### SUPPLIED MATERIAL:
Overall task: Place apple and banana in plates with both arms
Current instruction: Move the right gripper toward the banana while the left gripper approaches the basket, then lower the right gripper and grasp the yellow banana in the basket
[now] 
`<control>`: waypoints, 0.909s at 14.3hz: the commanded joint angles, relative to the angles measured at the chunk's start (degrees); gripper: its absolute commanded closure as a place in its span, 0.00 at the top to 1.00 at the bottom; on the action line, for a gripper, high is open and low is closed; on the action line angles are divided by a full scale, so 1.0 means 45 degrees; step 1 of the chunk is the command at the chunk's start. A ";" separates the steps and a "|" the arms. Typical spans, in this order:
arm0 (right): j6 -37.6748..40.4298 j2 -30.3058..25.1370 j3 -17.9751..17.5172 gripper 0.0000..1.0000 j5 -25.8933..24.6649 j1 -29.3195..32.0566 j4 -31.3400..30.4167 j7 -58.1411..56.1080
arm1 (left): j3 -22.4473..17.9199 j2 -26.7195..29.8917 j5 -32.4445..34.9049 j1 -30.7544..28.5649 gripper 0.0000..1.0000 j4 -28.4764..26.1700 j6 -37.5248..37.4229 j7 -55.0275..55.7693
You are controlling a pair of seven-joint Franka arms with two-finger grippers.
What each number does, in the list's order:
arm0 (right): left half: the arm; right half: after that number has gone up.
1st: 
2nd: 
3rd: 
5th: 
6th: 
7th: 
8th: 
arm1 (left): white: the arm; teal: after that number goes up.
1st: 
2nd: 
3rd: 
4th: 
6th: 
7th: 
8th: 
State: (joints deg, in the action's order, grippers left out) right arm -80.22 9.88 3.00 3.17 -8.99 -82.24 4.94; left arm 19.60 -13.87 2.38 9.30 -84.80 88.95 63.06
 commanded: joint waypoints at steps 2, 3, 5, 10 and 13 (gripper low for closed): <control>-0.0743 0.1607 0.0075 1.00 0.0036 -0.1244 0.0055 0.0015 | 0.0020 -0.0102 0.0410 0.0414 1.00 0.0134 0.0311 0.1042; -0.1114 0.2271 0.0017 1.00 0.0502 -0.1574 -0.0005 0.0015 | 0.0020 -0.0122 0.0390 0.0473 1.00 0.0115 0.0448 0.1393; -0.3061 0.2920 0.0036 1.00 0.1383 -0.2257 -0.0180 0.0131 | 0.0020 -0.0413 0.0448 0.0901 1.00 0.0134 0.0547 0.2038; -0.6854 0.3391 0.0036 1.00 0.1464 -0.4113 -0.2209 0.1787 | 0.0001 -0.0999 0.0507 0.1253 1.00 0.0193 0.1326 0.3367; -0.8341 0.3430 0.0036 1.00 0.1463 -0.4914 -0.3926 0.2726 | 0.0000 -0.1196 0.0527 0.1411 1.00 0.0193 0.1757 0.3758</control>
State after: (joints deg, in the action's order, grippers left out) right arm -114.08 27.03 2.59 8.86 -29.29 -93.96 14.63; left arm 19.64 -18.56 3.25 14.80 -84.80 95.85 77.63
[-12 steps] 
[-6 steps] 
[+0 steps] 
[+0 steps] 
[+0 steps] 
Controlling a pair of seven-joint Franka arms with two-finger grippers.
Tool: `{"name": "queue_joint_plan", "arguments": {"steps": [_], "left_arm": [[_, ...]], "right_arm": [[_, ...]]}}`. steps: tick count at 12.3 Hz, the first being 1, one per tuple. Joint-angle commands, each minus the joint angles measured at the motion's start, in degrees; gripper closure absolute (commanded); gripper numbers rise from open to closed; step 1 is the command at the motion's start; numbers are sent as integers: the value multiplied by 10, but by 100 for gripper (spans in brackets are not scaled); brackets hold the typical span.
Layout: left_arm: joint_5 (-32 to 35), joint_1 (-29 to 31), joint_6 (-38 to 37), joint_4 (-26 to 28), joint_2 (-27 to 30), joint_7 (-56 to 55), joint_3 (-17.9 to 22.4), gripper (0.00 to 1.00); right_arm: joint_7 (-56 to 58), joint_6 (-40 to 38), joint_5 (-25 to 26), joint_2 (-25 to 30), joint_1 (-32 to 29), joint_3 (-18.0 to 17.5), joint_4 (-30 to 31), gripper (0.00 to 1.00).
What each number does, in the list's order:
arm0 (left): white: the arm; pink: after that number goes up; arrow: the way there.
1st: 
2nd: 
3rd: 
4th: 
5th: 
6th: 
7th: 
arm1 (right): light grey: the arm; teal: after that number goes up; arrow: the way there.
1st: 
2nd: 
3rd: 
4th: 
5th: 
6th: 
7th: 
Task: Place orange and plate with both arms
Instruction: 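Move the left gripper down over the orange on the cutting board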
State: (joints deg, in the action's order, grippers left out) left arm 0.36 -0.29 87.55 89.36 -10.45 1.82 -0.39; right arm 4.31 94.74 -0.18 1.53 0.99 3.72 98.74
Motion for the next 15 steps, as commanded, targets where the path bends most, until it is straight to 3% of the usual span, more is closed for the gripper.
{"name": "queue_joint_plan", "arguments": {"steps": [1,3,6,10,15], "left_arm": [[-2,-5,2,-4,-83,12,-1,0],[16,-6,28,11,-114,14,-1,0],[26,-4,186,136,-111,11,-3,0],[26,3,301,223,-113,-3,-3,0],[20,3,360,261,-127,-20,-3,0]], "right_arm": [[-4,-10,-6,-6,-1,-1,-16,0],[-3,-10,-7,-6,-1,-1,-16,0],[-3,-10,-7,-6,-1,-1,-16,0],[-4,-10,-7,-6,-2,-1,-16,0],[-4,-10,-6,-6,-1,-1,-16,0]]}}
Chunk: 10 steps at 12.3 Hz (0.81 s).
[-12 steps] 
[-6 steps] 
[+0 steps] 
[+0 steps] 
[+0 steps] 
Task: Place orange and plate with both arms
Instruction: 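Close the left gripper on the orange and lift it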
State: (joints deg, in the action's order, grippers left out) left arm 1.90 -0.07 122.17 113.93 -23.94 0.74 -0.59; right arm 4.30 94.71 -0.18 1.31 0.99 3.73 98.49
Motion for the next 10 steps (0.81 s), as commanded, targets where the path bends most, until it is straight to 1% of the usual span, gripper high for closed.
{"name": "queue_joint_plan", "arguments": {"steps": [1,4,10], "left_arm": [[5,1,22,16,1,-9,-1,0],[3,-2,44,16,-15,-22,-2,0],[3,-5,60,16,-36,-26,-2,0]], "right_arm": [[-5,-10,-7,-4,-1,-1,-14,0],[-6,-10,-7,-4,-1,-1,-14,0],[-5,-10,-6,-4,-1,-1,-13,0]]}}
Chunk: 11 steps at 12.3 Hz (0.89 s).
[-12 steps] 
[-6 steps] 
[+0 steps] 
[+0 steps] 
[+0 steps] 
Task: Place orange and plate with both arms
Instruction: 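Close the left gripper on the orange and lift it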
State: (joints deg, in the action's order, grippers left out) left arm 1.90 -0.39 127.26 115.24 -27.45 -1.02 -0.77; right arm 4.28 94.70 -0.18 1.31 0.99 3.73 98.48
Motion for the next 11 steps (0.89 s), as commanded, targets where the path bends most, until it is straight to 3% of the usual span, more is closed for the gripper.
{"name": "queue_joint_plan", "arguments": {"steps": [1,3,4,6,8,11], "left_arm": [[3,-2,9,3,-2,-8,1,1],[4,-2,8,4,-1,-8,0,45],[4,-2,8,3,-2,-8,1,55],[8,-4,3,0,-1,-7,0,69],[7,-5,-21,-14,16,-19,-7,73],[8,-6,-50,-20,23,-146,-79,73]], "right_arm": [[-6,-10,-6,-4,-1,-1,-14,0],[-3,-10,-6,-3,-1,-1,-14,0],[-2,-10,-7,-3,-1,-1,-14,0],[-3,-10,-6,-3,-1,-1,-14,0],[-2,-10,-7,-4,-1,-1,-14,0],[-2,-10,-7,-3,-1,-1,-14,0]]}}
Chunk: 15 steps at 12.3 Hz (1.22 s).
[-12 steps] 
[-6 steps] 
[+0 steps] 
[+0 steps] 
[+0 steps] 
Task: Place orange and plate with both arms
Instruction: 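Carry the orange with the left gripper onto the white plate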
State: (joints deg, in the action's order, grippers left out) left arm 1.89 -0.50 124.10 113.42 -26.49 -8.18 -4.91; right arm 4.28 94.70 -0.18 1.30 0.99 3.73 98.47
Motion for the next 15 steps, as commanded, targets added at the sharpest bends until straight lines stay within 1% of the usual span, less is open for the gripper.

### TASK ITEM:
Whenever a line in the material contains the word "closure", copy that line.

### ANSWER SPACE:
`<control>`: waypoints, 0.909s at 14.3hz: the commanded joint angles, relative to the angles measured at the chunk's start (degrees); gripper: its absolute commanded closure as a place in its span, 0.00 at the top to 1.00 at the bottom; on the action line, for a gripper, high is open and low is closed; on the action line angles are divided by a full scale, so 1.0 means 45 degrees; step 1 of the chunk is the command at the chunk's start. A ";" separates the steps and a "|" the arms. Typical spans, in this order:
Tool: `{"name": "queue_joint_plan", "arguments": {"steps": [_], "left_arm": [[_, ...]], "right_arm": [[_, ...]]}}`. steps: tick count at 12.3 Hz, the first being 1, one per tuple. Joint-angle commands, each minus the joint angles measured at the motion's start, in degrees; gripper closure absolute (commanded); gripper numbers rise from open to closed; step 1 is the command at the motion's start; numbers are sent as integers: the value multiplied by 10, but by 100 for gripper (spans in brackets are not scaled); brackets hold the typical span.

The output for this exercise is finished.